Have you noticed that Universal Health Care is the new hot thing for businesses to promote? Well, if you ever doubted the validity of these plans, if you ever doubted whether these plans would be better for the employer or for the employee, you need look no further.
Businesses, unions call for universal healthcare by 2012
By Bloomberg News | February 8, 2007
NEW YORK -- Wal-Mart Stores Inc., AT&T Inc., Intel Corp., and Kelly Services Inc. joined forces with two labor unions in calling for an overhaul of the US healthcare system that would guarantee universal coverage by 2012.
"We need to change the current system and we need to start now," Wal-Mart chief executive H. Lee Scott said yesterday at a news conference in Washington. "Business shouldn't have to pay a disproportionate share of healthcare costs."
Members of the alliance want the current system, in which most Americans rely on their employers for healthcare coverage, replaced by an undefined system paid for by the federal government, businesses, and workers.
Wal-Mart wants you to pay for their employees health care, which is funny because, well, you already pay for it.
"So here's how it works: Wal-Mart offers insurance, but aggressively shifts the cost onto its employees. The low-wage workers then pass up the unaffordable coverage and turn to the states. If this isn't exactly company policy, it is at least company philosophy. CEO Lee Scott, at the company's recent ''summit'' for the media, even described it. He said some state health programs are 'so lucrative that, in fact, it's hard to be competitive with them and certainly extraordinarily expensive to be competitive with them.'"
Editorial, Miami Herald 6/11/05
And, not just their employees, but the families of those employees as well.
A snapshot of Georgia's program for uninsured children shows that it's packed with kids of Wal-Mart employees. A state survey found 10,261 of the 166,000 children covered by Georgia's PeachCare for Kids health insurance in September 2002 had a parent working for Wal-Mart Stores. That's about 14 times the number for next highest employer: Publix, with 734.
Wal-Mart is the state's largest private employer. But when the top four companies on the list are measured by number of PeachCare children per the number of employees in Georgia, Wal -Mart still dominates.
Is this really what we want, a plan put together by the unions and Wal-Mart to cover employees by an undefined system paid for by the federal government, businesses, and workers? Hell yes.
After all, what is single-payer health care and GOOD universal health care after all? It is a federal government plan that is paid for by taxes and taxes come from? Income taxes, which come from businesses and workers.
The problem is that Wal-Mart is involved. We can't trust Wal-Mart, they have proven as much. But, listen, what is good for Wal-Mart must be good for the country, right? Well, Wal-Mart uses and supports single-payer so maybe we should support them in this quest.

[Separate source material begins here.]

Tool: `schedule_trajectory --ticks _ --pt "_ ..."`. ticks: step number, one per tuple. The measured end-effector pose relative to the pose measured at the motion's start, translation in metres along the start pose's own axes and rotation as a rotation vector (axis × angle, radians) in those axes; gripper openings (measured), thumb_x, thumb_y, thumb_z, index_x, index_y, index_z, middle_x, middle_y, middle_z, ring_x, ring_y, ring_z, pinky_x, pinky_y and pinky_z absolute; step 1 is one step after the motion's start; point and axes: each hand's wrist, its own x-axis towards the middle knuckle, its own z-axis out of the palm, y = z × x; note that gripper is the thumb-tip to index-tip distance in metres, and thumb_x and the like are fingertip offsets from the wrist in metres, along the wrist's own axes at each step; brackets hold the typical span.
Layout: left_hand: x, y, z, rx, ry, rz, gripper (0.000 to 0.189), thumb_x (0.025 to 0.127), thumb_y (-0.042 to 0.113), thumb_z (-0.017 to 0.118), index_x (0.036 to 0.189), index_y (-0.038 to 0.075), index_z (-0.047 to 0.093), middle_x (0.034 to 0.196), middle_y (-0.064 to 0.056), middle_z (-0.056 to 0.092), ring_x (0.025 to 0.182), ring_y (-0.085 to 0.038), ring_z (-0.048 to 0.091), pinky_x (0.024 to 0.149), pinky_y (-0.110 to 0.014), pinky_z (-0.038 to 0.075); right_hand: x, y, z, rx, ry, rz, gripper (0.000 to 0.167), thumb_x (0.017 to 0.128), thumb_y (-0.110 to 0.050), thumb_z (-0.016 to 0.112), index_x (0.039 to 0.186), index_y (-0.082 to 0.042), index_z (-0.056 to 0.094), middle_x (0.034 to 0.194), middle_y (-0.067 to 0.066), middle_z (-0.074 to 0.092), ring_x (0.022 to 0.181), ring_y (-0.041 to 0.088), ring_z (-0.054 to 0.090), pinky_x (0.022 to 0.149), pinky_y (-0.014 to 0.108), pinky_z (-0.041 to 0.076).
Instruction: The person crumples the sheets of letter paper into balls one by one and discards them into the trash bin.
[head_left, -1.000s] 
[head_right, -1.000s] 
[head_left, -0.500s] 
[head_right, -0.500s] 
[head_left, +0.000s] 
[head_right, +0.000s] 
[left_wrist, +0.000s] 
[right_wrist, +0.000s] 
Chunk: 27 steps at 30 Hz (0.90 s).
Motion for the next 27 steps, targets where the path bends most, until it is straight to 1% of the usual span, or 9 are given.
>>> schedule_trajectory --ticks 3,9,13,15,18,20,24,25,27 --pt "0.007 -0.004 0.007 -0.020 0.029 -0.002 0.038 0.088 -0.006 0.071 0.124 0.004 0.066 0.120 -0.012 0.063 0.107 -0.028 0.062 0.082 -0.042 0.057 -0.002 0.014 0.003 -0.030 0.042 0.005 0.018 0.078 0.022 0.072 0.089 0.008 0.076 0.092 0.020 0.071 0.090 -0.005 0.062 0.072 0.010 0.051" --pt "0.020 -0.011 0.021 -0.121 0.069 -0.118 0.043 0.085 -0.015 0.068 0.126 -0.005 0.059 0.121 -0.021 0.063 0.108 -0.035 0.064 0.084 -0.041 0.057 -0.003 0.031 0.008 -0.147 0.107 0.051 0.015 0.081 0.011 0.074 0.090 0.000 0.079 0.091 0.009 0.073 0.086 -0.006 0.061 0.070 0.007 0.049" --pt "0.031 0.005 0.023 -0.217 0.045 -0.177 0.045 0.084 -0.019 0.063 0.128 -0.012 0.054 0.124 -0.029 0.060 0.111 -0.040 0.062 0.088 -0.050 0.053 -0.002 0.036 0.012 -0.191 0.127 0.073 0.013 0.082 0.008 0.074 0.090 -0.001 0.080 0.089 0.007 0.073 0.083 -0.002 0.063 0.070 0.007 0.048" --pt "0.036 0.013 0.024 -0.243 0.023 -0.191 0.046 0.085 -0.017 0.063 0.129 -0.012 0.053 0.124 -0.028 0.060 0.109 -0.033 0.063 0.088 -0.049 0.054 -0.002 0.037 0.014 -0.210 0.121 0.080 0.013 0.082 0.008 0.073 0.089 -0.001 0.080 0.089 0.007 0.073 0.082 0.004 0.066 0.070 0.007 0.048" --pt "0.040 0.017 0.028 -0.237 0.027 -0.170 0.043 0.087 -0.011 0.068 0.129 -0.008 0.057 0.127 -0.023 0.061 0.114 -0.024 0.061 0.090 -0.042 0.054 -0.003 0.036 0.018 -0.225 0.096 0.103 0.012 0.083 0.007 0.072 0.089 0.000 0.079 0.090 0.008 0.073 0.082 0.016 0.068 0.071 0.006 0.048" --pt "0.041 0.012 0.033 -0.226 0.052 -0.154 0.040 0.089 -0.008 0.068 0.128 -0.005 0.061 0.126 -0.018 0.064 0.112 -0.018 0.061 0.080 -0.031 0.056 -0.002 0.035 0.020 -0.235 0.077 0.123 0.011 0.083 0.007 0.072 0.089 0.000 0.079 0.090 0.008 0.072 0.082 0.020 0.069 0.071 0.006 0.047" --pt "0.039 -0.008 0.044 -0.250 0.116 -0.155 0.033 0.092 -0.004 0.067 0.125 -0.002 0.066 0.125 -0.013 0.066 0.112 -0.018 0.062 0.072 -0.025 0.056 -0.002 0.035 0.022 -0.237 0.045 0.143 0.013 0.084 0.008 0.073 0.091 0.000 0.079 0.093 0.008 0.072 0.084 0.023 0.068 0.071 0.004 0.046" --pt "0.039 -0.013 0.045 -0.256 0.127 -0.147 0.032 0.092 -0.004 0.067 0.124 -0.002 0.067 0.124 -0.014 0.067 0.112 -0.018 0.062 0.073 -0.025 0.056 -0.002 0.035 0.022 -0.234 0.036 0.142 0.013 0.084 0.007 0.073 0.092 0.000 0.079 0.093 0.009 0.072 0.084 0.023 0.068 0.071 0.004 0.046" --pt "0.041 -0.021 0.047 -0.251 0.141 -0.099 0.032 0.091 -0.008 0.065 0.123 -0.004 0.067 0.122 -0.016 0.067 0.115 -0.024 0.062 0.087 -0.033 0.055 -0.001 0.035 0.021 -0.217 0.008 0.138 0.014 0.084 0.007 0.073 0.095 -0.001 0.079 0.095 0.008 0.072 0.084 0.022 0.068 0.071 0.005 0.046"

Don't trust them as far as you can throw them, but use their insistence on federal support to push for a good single-payer system.
Comments
I think
This is just a big ploy to avoid WalMart bills similar to what Maryland passed in 2005. For those who dont know, Maryland passed a law aimed at companies over a certain size that required them to pay for healthcare or to give workers a $10 minimum wage. The law was vetoed by then Governor Erlich(R). The veto came about 5 votes or so from being overridden.
Having said all that, Robert you have hit the nail on the head for working with them on this issue.
Draft Brad Miller -- NC Sen ActBlue :::Petition
"Keep the Faith"
Health Care Now!
find out about H.R. 676, The United States National Health Insurance Act at: www.healthcare-now.org.
Laid off workers with pre-existing conditions whose COBRA has run out cant afford to wait until 2012!!
It's been renumbered in the new Congress hasn't it?
North Carolina will be pushing a similar bill, or a bill that will lead to something similar. Email me ropeterson AT gmail DOT com
Where are the candidates?
Jesus Swept ticked me off. Too short. I loved the characters and then POOF it was over.
-me
kelly services
kelly services is not a good place to work for.
My son worked for WalMart . . .
. . . at their headquarters in Bentonville, Arkansas — or is that Hillaryville? — where they have something like a 100-acre warehouse. They screwed him in every way possible. But I would be happy to join them on this issue, while I refuse to buy a single thing they sell.